What is required:
Go to the line that includes "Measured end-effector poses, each" and retype it, then every line after it to the end of the data, adding nothing.

####

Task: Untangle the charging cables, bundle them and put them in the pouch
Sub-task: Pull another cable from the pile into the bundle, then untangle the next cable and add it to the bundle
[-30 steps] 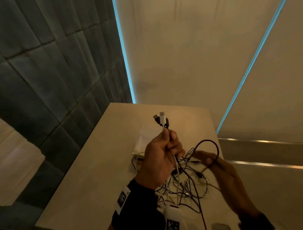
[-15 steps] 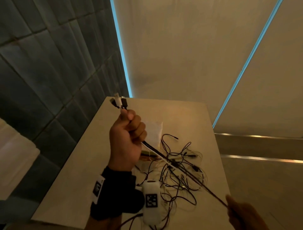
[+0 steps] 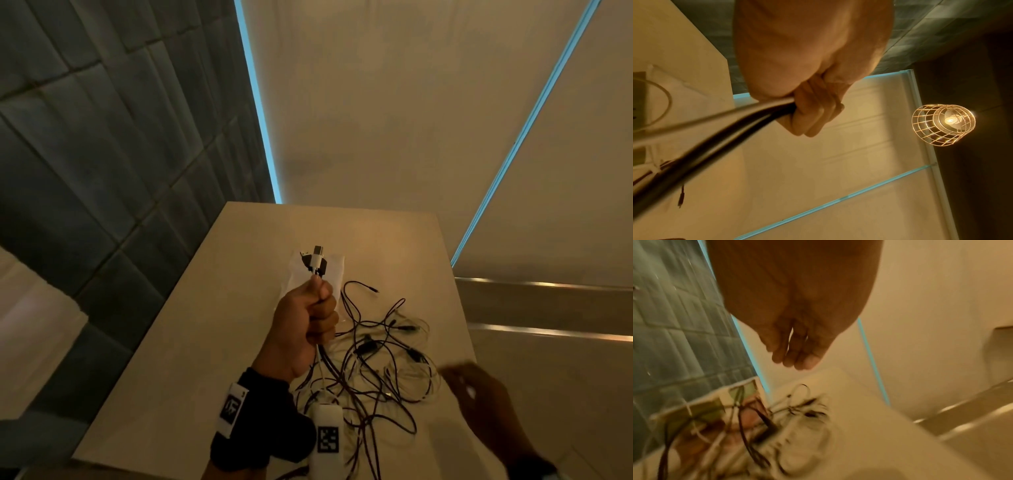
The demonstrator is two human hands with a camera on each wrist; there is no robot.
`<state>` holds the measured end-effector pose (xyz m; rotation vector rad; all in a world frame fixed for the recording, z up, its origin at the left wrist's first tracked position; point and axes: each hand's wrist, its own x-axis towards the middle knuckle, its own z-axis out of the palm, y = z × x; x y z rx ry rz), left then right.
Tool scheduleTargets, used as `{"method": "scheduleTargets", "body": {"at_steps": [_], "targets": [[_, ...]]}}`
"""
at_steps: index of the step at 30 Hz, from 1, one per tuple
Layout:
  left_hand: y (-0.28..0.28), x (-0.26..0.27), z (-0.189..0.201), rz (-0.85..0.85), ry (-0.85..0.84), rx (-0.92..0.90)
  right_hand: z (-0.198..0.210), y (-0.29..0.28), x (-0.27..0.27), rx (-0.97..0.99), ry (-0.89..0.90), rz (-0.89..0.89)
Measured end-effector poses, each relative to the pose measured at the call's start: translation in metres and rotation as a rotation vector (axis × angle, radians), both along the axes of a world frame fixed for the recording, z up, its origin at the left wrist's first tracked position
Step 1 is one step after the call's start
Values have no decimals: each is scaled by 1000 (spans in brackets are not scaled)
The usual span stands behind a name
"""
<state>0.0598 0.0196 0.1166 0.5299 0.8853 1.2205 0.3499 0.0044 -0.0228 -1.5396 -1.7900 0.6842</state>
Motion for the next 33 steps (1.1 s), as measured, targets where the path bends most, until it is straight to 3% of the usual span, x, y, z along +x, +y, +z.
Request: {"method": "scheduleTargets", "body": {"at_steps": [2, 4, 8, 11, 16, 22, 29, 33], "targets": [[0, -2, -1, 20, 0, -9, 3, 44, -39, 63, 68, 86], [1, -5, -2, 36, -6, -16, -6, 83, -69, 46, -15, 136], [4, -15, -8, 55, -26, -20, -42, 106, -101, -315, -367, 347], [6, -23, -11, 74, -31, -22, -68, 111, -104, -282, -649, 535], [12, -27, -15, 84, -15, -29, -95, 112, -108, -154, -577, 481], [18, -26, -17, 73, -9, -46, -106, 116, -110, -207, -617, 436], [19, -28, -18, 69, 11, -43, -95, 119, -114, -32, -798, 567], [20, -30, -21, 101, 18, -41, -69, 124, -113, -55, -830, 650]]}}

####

Finished exercise:
Measured end-effector poses, each relative to the pose measured at the call's start: translation in metres and rotation as a rotation vector (axis × angle, radians), both along the axes of a world frame fixed for the recording, z up, its origin at the left wrist's first tracked position
Step 1 is one step after the call's start
Values have no decimals: each is scaled by 1000 (spans in brackets are not scaled)
The usual span stands behind a name
"""
<state>0.0598 0.0196 0.1166 0.5299 0.8853 1.2205 0.3499 0.0044 -0.0228 -1.5396 -1.7900 0.6842</state>
Motion for the next 33 steps (1.1 s), as measured, targets where the path bends most, until it is straight to 3% of the usual span, x, y, z along +x, +y, +z.
Request: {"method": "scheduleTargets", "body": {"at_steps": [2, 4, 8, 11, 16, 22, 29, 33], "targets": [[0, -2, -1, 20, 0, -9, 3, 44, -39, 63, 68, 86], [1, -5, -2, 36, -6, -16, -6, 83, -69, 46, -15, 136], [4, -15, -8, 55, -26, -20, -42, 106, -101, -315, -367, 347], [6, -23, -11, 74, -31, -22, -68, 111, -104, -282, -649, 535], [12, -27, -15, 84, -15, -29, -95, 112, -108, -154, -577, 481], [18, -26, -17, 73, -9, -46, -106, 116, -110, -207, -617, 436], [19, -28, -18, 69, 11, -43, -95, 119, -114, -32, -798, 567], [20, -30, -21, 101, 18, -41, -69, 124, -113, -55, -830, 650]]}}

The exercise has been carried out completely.